Note4Students
From UPSC perspective, the following things are important :
Prelims level: Prompt Corrective Action (PCA)
Mains level: Read the attached story
Central Idea
- The RBI has announced the extension of the Prompt Corrective Action (PCA) framework to Government Non-Banking Financial Companies (NBFCs), excluding those in the Base Layer, starting from October 1, 2024.
PCA Framework Expansion
- Scope: Government-owned NBFCs, such as PFC, REC, IRFC, and IFCI, will now fall under the PCA framework.
- Impact: These NBFCs will face restrictions on dividend distribution and profit remittances. Promoters and shareholders will have limitations on equity infusion, and leverage reduction will be required. Issuing guarantees or taking contingent liabilities on behalf of group companies will also be restricted.
What is Prompt Corrective Action (PCA) Framework?
- Definition: The PCA Framework is a watchlist of banks identified as financially weak by the central bank.
- Regulatory Measures: When a bank falls under PCA, the regulator imposes restrictions on its operations, such as curbs on lending activities.
- Coverage: The PCA Framework applies exclusively to commercial banks and does not extend to cooperative banks or non-banking financial companies (NBFCs).
- History: The RBI introduced the PCA Framework in December 2002 as an early intervention mechanism, inspired by the US Federal Deposit Insurance Corporation’s PCA framework.

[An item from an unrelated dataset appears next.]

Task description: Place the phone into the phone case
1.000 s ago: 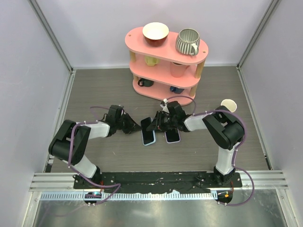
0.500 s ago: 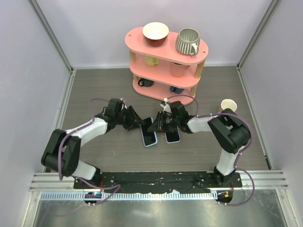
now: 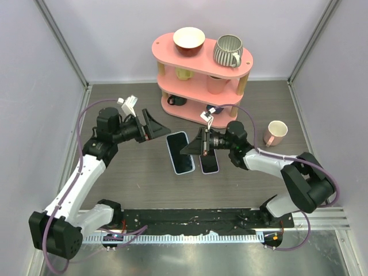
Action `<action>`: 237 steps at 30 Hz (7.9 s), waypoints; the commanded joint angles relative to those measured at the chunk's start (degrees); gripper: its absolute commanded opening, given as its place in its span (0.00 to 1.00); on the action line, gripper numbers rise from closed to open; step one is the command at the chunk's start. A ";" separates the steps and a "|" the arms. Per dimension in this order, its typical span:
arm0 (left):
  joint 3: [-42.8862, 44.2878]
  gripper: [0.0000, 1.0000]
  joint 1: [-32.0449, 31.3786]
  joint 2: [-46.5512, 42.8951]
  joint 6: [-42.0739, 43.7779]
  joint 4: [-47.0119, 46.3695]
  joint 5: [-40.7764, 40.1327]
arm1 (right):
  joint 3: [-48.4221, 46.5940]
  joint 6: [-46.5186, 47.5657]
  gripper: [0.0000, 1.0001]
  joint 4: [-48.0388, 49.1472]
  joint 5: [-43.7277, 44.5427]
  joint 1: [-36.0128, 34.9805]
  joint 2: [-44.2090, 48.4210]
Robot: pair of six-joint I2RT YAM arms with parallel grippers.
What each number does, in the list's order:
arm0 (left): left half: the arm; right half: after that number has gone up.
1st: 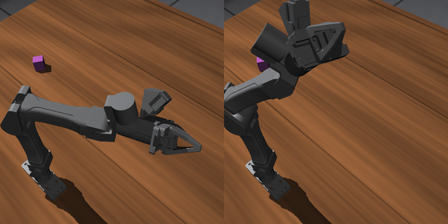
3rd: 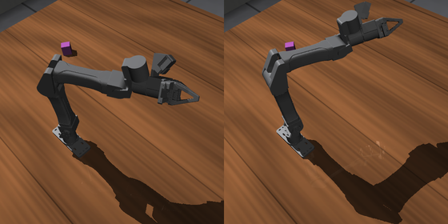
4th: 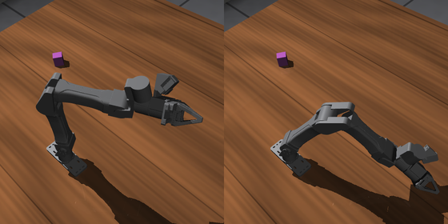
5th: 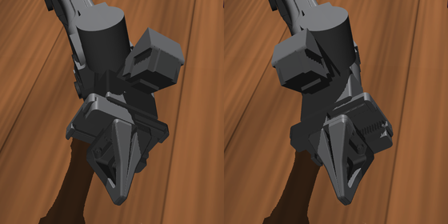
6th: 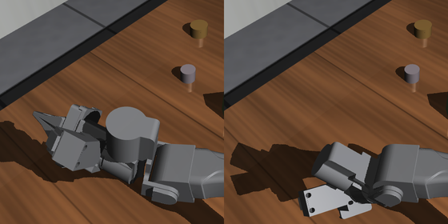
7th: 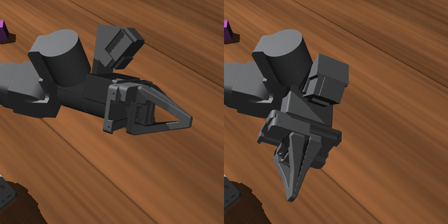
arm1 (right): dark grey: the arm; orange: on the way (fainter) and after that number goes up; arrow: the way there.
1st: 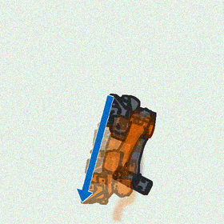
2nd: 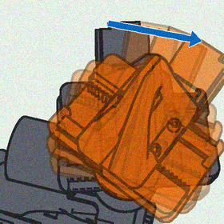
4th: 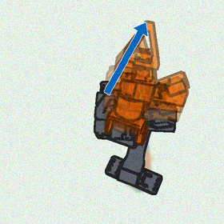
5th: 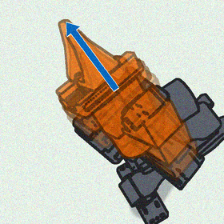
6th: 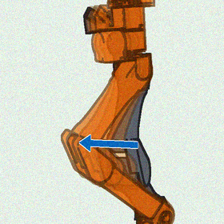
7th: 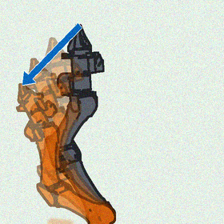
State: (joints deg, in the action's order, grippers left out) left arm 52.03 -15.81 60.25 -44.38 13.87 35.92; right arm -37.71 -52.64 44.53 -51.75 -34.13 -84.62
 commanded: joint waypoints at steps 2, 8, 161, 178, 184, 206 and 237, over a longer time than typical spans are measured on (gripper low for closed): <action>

- Last Update: The revised PCA framework came into effect on January 1, 2022.
- Monitoring Areas: The revised framework places a heightened focus on capital adequacy, asset quality, and leverage.

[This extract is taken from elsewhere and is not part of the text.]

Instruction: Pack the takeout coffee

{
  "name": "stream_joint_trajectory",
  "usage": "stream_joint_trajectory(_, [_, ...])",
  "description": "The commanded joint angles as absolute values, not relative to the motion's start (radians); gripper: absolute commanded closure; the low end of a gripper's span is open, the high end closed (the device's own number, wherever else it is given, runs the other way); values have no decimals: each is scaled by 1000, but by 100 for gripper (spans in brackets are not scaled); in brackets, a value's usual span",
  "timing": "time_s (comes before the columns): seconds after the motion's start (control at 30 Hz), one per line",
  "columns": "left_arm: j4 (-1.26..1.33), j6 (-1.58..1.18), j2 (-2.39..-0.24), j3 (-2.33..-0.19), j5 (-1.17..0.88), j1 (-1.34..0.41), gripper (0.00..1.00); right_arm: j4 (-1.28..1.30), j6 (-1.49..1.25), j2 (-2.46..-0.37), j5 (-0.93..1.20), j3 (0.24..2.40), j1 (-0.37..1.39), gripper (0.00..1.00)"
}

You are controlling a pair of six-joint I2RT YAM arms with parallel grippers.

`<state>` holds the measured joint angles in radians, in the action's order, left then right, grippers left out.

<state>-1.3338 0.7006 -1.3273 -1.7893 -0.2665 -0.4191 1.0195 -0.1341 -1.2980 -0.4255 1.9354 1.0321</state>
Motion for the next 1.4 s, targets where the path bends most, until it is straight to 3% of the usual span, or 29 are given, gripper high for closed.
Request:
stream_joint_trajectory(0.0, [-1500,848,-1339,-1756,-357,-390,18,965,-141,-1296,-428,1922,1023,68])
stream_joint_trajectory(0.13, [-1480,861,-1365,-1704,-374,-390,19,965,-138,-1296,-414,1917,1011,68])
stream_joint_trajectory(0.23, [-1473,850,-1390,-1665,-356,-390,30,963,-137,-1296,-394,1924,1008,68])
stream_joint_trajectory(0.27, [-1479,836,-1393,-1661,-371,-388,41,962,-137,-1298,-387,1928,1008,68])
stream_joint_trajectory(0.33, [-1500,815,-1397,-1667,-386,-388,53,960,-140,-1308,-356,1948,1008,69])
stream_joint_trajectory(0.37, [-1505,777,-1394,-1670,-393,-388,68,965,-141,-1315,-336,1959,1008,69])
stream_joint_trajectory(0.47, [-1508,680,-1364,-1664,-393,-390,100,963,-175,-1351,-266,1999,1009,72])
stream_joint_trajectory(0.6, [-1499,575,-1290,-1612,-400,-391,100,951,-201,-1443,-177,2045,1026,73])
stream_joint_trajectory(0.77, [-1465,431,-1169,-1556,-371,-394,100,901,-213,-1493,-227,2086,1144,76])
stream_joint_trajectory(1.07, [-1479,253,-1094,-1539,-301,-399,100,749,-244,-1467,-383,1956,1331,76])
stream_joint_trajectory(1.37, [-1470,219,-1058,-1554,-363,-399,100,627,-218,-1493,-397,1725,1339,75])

- Risk Threshold: The RBI has updated the level of capital adequacy ratio shortfall that triggers classification into the “risk threshold three” category.
Trigger Points for PCA Inclusion
- Capital-to-Risk Weighted Assets Ratio (CRAR): CRAR measures a bank’s capital in relation to risk-weighted assets. If CRAR falls below 9 percent, the RBI takes action, including the submission of a capital restoration plan, restrictions on business activities, and dividend payments. Additional steps may follow if CRAR is below 6 percent but equal to or above 3 percent.
- Net Non-Performing Assets (NPA): If net NPAs exceed 10 percent but remain below 15 percent, the RBI initiates measures to reduce bad loans and strengthen credit appraisal skills.
- Return on Assets (RoA): If RoA drops below 0.25 percent, restrictions are imposed on deposit renewal, access to costly deposits and CDs, and the bank’s entry into new lines of business.
Rationale for Expansion
- Growing Significance: NBFCs have witnessed substantial growth and have strong linkages with various financial segments.
- Supervisory Enhancement: In 2022, the RBI introduced the PCA framework for NBFCs to strengthen supervisory tools. The objective is to facilitate timely supervisory intervention and mandate corrective actions to restore financial health.
- Market Discipline: The framework serves as a mechanism for effective market discipline, ensuring that NBFCs adhere to financial prudence.